### EXERCISE REQUIREMENTS:
Write down, unchanged, the entries from the first line through the line holding "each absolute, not". Include no other line.

(Source data)
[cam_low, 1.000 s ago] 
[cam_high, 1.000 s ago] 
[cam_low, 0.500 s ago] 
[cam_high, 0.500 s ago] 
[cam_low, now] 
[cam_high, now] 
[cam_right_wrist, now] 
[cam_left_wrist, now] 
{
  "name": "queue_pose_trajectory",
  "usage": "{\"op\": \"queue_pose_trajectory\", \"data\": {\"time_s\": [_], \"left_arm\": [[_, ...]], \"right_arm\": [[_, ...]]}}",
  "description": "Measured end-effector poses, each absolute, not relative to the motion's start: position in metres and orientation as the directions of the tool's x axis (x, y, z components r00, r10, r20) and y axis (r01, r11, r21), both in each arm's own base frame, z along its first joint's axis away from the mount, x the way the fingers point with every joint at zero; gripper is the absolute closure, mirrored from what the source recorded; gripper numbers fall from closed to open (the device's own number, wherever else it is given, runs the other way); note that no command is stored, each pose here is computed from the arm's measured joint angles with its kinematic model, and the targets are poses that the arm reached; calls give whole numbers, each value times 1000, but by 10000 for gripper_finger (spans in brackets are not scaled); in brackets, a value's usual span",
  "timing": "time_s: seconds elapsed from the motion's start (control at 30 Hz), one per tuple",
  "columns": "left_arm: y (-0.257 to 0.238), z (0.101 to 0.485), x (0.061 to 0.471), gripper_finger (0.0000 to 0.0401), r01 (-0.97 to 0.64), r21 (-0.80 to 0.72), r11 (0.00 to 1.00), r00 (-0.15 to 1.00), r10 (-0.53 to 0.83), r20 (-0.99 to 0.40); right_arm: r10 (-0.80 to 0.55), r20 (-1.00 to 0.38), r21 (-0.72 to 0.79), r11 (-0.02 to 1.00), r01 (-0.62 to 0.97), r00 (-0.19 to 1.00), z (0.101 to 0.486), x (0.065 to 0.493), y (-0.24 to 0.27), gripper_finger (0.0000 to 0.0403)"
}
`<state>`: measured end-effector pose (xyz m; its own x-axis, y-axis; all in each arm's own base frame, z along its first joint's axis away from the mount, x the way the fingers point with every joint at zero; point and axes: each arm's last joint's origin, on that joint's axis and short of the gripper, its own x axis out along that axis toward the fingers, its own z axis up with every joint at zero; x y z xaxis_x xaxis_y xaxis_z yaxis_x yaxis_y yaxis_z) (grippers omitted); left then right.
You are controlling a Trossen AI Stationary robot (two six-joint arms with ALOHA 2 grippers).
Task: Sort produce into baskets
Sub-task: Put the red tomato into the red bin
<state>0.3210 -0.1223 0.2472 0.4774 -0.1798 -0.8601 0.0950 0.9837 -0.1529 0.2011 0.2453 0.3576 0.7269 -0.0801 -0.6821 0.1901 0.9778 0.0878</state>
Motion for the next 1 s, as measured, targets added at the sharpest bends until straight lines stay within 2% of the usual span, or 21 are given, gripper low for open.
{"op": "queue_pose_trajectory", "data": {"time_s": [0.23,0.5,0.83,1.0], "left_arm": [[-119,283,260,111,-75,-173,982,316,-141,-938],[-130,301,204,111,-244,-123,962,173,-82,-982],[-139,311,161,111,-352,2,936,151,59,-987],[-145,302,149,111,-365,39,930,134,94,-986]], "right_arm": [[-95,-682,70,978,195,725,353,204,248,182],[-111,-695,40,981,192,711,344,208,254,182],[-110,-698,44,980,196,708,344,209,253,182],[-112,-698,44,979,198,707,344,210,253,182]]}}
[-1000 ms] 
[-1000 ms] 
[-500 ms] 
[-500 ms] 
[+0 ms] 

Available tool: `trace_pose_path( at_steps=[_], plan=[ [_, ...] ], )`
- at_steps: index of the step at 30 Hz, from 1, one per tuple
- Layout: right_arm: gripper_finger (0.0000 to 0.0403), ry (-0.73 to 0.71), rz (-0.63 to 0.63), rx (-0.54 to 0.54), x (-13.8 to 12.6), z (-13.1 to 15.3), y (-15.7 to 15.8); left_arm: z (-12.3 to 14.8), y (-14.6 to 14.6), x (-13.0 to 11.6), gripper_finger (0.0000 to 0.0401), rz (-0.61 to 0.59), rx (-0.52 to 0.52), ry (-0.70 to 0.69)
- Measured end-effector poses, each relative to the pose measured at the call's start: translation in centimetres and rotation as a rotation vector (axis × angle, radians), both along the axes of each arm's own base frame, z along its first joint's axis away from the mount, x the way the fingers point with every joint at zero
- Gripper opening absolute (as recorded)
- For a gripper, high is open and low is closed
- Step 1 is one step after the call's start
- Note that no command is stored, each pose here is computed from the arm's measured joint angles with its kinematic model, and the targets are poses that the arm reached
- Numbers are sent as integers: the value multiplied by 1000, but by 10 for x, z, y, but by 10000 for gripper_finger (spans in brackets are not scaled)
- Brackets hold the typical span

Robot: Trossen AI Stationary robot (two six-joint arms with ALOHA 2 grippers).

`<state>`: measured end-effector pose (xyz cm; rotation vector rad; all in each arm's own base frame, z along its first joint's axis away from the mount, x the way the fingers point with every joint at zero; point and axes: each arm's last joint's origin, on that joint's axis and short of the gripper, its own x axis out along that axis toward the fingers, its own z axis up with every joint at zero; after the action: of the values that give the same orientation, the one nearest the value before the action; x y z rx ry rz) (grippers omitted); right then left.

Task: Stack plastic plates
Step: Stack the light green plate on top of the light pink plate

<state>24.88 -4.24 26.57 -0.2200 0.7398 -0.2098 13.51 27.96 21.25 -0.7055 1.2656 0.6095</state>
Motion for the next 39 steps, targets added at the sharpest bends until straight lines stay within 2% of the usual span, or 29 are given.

### ANSWER TO THE PROBLEM:
[cam_low, 1.000 s ago] 
[cam_high, 1.000 s ago] 
[cam_low, 0.500 s ago] 
[cam_high, 0.500 s ago] 
[cam_low, now] 
[cam_high, now] 
[cam_right_wrist, now] 
[cam_left_wrist, now] 
{
  "name": "queue_pose_trajectory",
  "usage": "{\"op\": \"queue_pose_trajectory\", \"data\": {\"time_s\": [_], \"left_arm\": [[_, ...]], \"right_arm\": [[_, ...]]}}",
  "description": "Measured end-effector poses, each absolute, not relative to the motion's start: position in metres and orientation as the directions of the tool's x axis (x, y, z components r00, r10, r20) and y axis (r01, r11, r21), both in each arm's own base frame, z along its first joint's axis away from the mount, x the way the fingers point with every joint at zero; gripper is the absolute closure, mirrored from what the source recorded; gripper numbers fall from closed to open (the device's own number, wherever else it is given, runs the other way); note that no command is stored, each pose here is computed from the arm's measured joint angles with its kinematic model, and the targets are poses that the arm reached; calls give whole numbers, each value times 1000, but by 10000 for gripper_finger (spans in brackets are not scaled); in brackets, a value's usual span",

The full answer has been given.